É quase meia noite, os gatos finalmente se mostram despertos e cheios de energia - a noite promete ser longa. Pela manhã, sem falta, vou atrás de sílica pra caixa de areia.



01 de maio de 2015.

PS: o site de adoção onde encontrei os dois: www.adoteumgatinho.org.br
PS2: Dá-lhe Operário Ferroviário de Ponta Grossa!

sexta-feira, 10 de abril de 2015

Tempos modernos, ferramentas antigas

Sete da noite, no bar da esquina da rua Treze de Maio estão sentados, conversando, um gari e um homem de calça social e camisa pólo - não que o gari não seja homem, mas sua veste traz esse forte simbolismo, que o faz antes ser escória social a ser humano. Na mesa ao lado, comendo batata frita e bebendo uma cerveja, um casal. No breve tempo que os observo, não conversam: cada um tem uma das orelhas ocupadas por seu fone de ouvido, creio eu que escutando música - o outro ouvido desimpedido, para caso um dos dois resolva falar algo. Eu poderia ver pelo lado bom: não incomodam outras pessoas com música alta, e caso tenham gostos diferentes, não se irritam com a música alheia - mas algo me diz que esse lado bom é torto demais pra justificar o lado (que vejo como) ruim. Na Treze de Maio, pizzarias acendem seus fornos, vendedores de milho verde e espetinho já estão a postos, pessoas nos bares bebem o fim do dia. Duas meninas brincam de skate: uma sentada e a outra empurrando pela calçada pouco apta às rodas do equipamento.
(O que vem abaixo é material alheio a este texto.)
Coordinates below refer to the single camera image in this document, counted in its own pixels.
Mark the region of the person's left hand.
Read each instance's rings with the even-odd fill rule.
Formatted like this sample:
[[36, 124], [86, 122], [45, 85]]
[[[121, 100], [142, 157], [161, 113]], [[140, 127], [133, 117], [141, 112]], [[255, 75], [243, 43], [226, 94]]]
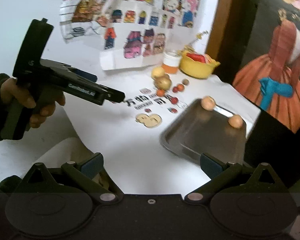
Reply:
[[[21, 105], [25, 106], [26, 108], [32, 109], [36, 107], [36, 103], [33, 97], [30, 96], [29, 91], [19, 88], [16, 83], [17, 80], [10, 77], [1, 85], [0, 96], [3, 103], [8, 103], [13, 98], [15, 98]], [[41, 124], [45, 122], [47, 117], [53, 115], [56, 109], [56, 103], [58, 103], [60, 106], [65, 105], [65, 96], [63, 93], [53, 103], [42, 107], [39, 113], [33, 114], [30, 117], [29, 126], [31, 128], [39, 128]]]

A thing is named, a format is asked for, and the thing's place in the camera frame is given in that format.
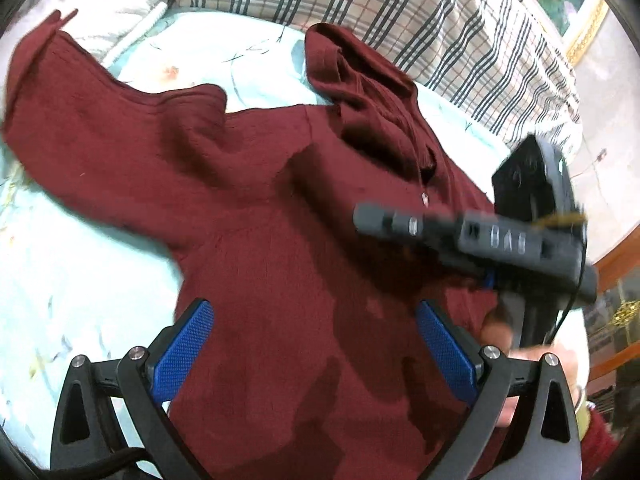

Lembro de quando criança, disputávamos corrida de skate (sentados, é claro) descendo a rua - a calçada, pra ser mais preciso, porque a rua era de paralelepípedos -, um dos meus amigos sempre com a proeza de atropelar os próprios dedos, a Dona Frida como linha de chegada, ou então tomávamos bronca da pioneira da cidade. Ontem, uma dessas meninas dirigia um carrinho elétrico - um dos meus sonhos de consumo quando criança, mas que, vejo hoje, não me fez falta. Em frente à calçada onde brincam as meninas, bebem os homens, conversam as mulheres, estacionam os carros, no interior da sala, a mulher lê um anúncio, algo parecido com informe de RH. Tem um copo d'água na mesa, a luz da platéia está acesa. Sem uma mudança brusca de tom, ela passa do informe à sua busca por empregos em extinção, e dos empregos em extinção às ferramentas do pai já falecido - trazidos em um pano bordado pela mãe. Ferramentas de carpintaria, com ornamentos e ergonometria pouco usuais nas ferramentas de hoje. Há uma furadeira manual entre elas. "Bem, era isso", ela termina, a voz um pouco embargada, como se tivesse dito pouco. Entre o animado e o comovido, nos acercamos para ver aquelas relíquias pessoais de um tempo antigo. Com elas nas mãos, aproximando-as dos olhos para perceber os detalhes e as marcas que traziam, sentimos sem querer seus cheiores, e notamos que talvez a mulher tivesse mesmo falado pouco, diante de tudo o que aquelas ferramentas tinham para contar.